Priority inversion in FreeRTOS occurs when a high-priority task is blocked while waiting for resources (such as a mutex) held by a low-priority task, allowing a medium-priority task to execute in the meantime, which leads to scheduling anomalies where the high-priority task cannot run in a timely manner.
Scenario Example:

Task Priorities: There are three tasks with priorities from high to low: Task_H (high), Task_M (medium), and Task_L (low).
Shared Resource: Both Task_L and Task_H need to access a shared resource (such as a mutex).
Execution Flow:
Task_L acquires the mutex and begins operating on the shared resource.
Task_H becomes ready and attempts to acquire the mutex but finds it occupied, thus it is blocked.
At this point, Task_M (medium priority) starts running and preempts Task_L.

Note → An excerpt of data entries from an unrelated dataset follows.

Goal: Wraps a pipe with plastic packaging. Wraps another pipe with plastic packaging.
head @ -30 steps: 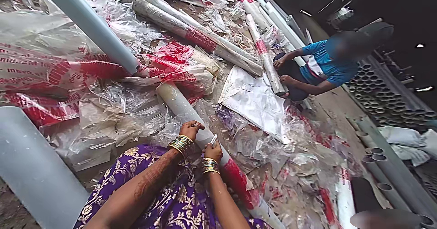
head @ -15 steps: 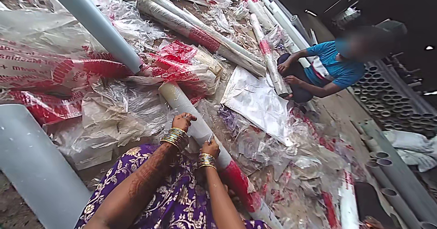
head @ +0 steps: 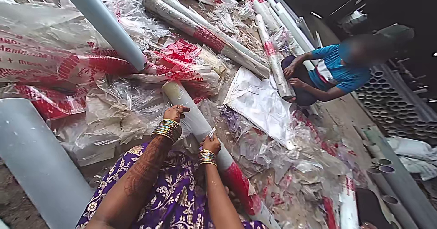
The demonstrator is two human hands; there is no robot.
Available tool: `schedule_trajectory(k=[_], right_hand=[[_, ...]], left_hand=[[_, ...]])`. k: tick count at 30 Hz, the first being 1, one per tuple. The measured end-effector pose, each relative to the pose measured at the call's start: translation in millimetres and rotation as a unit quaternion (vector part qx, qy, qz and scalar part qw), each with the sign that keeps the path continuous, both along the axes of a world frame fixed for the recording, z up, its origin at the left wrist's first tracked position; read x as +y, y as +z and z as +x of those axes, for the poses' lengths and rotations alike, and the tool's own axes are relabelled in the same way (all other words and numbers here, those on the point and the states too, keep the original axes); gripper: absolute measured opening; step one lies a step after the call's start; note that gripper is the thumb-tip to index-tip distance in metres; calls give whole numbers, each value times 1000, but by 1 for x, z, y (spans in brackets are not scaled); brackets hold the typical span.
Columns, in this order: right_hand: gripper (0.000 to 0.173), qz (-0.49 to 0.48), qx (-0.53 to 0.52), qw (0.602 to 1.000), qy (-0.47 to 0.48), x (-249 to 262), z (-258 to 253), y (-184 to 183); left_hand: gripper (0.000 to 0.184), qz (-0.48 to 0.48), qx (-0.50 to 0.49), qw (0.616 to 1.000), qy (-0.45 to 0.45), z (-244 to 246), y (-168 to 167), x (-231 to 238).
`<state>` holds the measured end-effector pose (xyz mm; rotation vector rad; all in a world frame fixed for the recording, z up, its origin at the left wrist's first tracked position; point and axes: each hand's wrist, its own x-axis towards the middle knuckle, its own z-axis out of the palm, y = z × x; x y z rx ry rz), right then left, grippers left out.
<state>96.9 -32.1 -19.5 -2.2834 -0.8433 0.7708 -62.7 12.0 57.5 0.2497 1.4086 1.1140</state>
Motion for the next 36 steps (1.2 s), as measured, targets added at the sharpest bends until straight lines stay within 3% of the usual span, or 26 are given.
schedule_trajectory(k=[4, 6, 16, 18, 20, 21, 23, 25, 26, 27, 28, 31, 34, 36], right_hand=[[41, -113, -79, 986, 91, 14, -1, 4], [45, -124, -107, 979, 120, 3, -1, 3], [47, -55, -6, 996, 68, -1, -2, -4], [47, -25, 23, 998, 54, -4, -2, 0], [47, 11, 42, 998, 53, 6, -4, 3], [47, 12, 44, 997, 58, 14, -5, 2], [46, -31, 24, 996, 86, 29, -9, 0], [45, -75, -21, 990, 118, 39, -9, -5], [45, -84, -36, 988, 125, 43, -9, -6], [44, -87, -45, 987, 130, 44, -9, -7], [44, -90, -45, 986, 134, 44, -7, -8], [42, -62, -5, 991, 116, 39, -4, -6], [35, -48, -43, 987, 146, 35, -1, 5], [37, -56, -58, 983, 166, 36, 4, 6]], left_hand=[[23, 6, 3, 1000, 23, -6, -1, 3], [22, 11, 4, 999, 43, -8, -2, 3], [18, 25, -1, 977, 212, -45, -11, 6], [17, 23, 25, 977, 208, -51, -18, 11], [23, 55, 58, 978, 194, -62, -21, 13], [36, 82, 99, 971, 202, -71, -23, 11], [48, 138, 251, 923, 258, -97, -26, 2], [43, 215, 442, 812, 315, -117, -23, -11], [38, 271, 489, 766, 319, -117, -18, -13], [31, 327, 496, 750, 292, -106, -13, -14], [26, 370, 482, 758, 236, -83, -9, -13], [23, 439, 457, 773, -31, 10, -29, 4], [41, 325, 465, 738, -366, 66, -58, 13], [51, 216, 457, 717, -480, 73, -66, 15]])
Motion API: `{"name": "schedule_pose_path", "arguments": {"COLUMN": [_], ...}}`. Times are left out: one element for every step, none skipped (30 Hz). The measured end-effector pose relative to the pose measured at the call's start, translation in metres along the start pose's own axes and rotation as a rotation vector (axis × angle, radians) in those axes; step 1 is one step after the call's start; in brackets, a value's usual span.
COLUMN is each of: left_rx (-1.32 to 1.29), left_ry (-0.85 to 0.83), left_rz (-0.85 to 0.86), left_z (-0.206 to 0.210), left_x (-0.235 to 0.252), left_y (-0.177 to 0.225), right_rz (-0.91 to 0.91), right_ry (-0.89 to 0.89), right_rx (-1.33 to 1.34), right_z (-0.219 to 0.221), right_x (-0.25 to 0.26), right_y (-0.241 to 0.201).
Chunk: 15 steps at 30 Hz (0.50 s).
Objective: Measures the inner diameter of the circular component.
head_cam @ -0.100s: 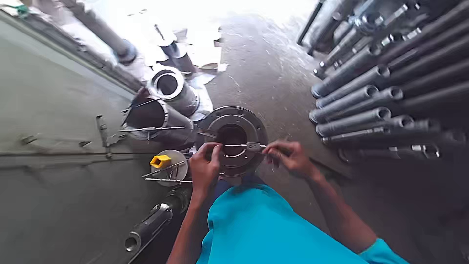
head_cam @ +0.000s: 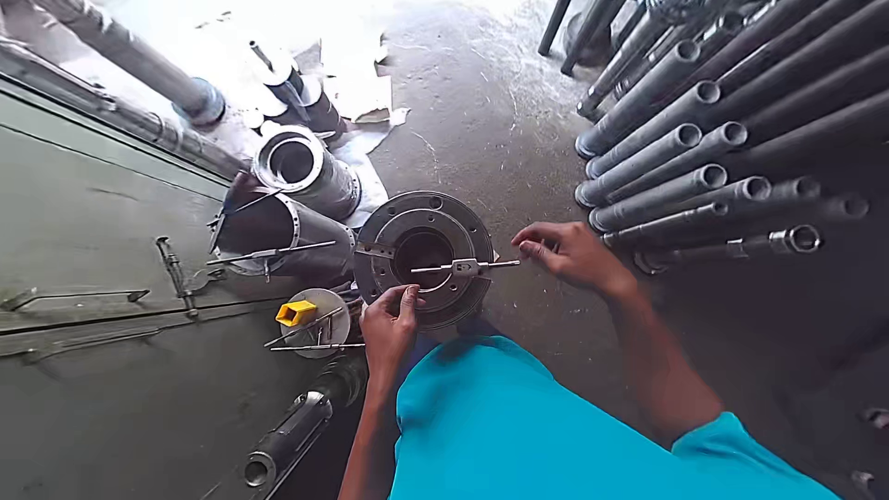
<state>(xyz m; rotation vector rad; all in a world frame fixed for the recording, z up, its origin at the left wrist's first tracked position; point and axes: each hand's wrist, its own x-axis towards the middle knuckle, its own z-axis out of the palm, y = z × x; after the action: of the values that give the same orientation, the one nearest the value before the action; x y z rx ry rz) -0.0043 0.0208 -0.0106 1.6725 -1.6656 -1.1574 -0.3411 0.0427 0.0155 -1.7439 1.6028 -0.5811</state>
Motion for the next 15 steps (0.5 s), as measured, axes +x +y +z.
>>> {"name": "schedule_pose_path", "arguments": {"left_rx": [0.037,0.064,0.071,0.075,0.084,0.088,0.093,0.104,0.124,0.161,0.234,0.316,0.384,0.434,0.463], "left_ry": [-0.043,-0.075,-0.086,-0.079,-0.061,-0.042,-0.029,-0.024,-0.028,-0.040,-0.067,-0.118,-0.177,-0.241,-0.308], "left_rz": [-0.055,-0.082,-0.083,-0.074,-0.073,-0.089,-0.093,-0.077,-0.038,0.016,0.062,0.099,0.177,0.268,0.357], "left_z": [0.007,0.012,0.018,0.024,0.029,0.031,0.031,0.030,0.029,0.029,0.031,0.036,0.043,0.054,0.066], "left_x": [0.001,0.005,0.012,0.021,0.026,0.029,0.031,0.033,0.037,0.044,0.057,0.077,0.097,0.112,0.122], "left_y": [-0.001,-0.001,-0.001,0.000,0.002,0.005,0.009,0.010,0.011,0.012,0.016,0.026,0.036,0.044,0.050], "right_rz": [0.064,0.107,0.121,0.147,0.169,0.173,0.156,0.139,0.134,0.132,0.132,0.143,0.159,0.184,0.204], "right_ry": [-0.120,-0.262,-0.391,-0.500,-0.561,-0.583,-0.586,-0.573,-0.568,-0.583,-0.609,-0.633,-0.649,-0.650,-0.642], "right_rx": [-0.064,-0.076,-0.050,-0.006,0.046,0.104,0.172,0.259,0.358,0.467,0.576,0.659,0.709,0.733,0.778], "right_z": [-0.010,-0.014,-0.015,-0.015,-0.010,-0.002,0.005,0.012,0.018,0.027,0.039,0.054,0.069,0.082,0.099], "right_x": [0.005,0.009,0.014,0.019,0.021,0.021,0.020,0.017,0.013,0.008,0.000,-0.007,-0.012,-0.014,-0.013], "right_y": [0.009,0.013,0.013,0.009,0.007,0.011,0.017,0.024,0.029,0.034,0.038,0.037,0.031,0.019,0.007]}}
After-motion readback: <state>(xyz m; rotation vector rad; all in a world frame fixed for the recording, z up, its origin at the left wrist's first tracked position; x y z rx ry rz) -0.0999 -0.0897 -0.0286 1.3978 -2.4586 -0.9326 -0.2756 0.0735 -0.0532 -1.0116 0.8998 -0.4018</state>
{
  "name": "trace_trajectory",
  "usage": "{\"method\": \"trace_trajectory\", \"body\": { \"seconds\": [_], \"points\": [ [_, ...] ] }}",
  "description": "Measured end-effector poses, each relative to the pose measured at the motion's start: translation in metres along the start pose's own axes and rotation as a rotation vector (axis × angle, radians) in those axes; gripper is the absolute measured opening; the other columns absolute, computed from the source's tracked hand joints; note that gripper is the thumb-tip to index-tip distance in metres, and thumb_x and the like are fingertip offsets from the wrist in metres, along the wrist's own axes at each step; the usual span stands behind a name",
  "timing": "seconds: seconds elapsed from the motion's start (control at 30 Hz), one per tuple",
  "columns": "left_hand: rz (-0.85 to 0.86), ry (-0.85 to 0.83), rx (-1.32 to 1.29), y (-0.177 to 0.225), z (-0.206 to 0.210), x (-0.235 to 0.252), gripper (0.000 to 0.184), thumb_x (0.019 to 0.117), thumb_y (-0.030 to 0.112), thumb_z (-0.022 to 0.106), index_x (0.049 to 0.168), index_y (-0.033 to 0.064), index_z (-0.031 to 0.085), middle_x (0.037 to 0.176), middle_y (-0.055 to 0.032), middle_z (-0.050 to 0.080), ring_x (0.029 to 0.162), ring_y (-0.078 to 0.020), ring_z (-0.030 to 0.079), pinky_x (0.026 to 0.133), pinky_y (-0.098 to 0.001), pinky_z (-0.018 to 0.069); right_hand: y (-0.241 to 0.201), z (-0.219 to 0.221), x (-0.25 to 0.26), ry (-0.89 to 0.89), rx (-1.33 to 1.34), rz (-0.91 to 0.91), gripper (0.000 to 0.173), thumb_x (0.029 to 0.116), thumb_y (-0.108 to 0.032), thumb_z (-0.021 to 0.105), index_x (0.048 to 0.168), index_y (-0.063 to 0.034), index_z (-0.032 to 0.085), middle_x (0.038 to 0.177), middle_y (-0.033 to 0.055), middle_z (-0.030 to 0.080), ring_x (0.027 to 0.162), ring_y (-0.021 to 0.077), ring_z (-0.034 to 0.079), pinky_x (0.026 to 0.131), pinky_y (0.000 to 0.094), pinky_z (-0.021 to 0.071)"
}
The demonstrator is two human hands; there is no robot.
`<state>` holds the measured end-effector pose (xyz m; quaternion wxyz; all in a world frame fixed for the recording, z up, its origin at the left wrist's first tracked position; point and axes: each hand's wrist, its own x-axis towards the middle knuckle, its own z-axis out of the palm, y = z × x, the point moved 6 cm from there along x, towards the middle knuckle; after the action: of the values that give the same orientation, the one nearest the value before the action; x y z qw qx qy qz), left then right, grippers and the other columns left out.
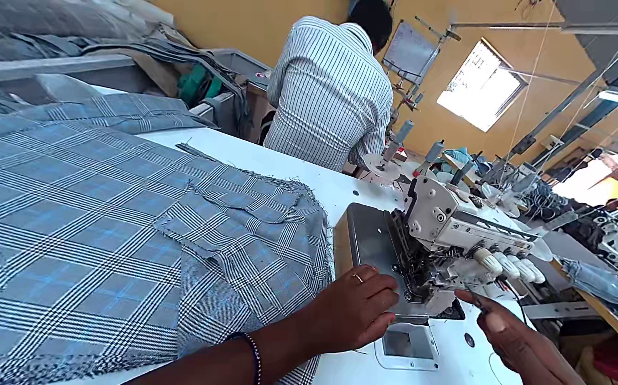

Task_L, being preempted by Task_M, cannot release the mutex in a timely manner, causing Task_H to be blocked for an extended period.
Result: The high-priority task Task_H is indirectly blocked by the low-priority task Task_L, while Task_M (which is unrelated to the shared resource) executes first, violating real-time constraints.
FreeRTOS Solution
1. Priority Inheritance
Mechanism: When a high-priority task is blocked waiting for a mutex, the low-priority task holding that mutex temporarily inherits the priority of the high-priority task.
Effect: The priority of the low-priority task Task_L is elevated to that of Task_H, allowing it to execute quickly and release the mutex, thus avoiding preemption by Task_M.
Trigger Condition: Mutexes created using xSemaphoreCreateMutex() have priority inheritance enabled by default.
Priority inheritance does not completely resolve priority inversion; it merely minimizes the impact in certain situations.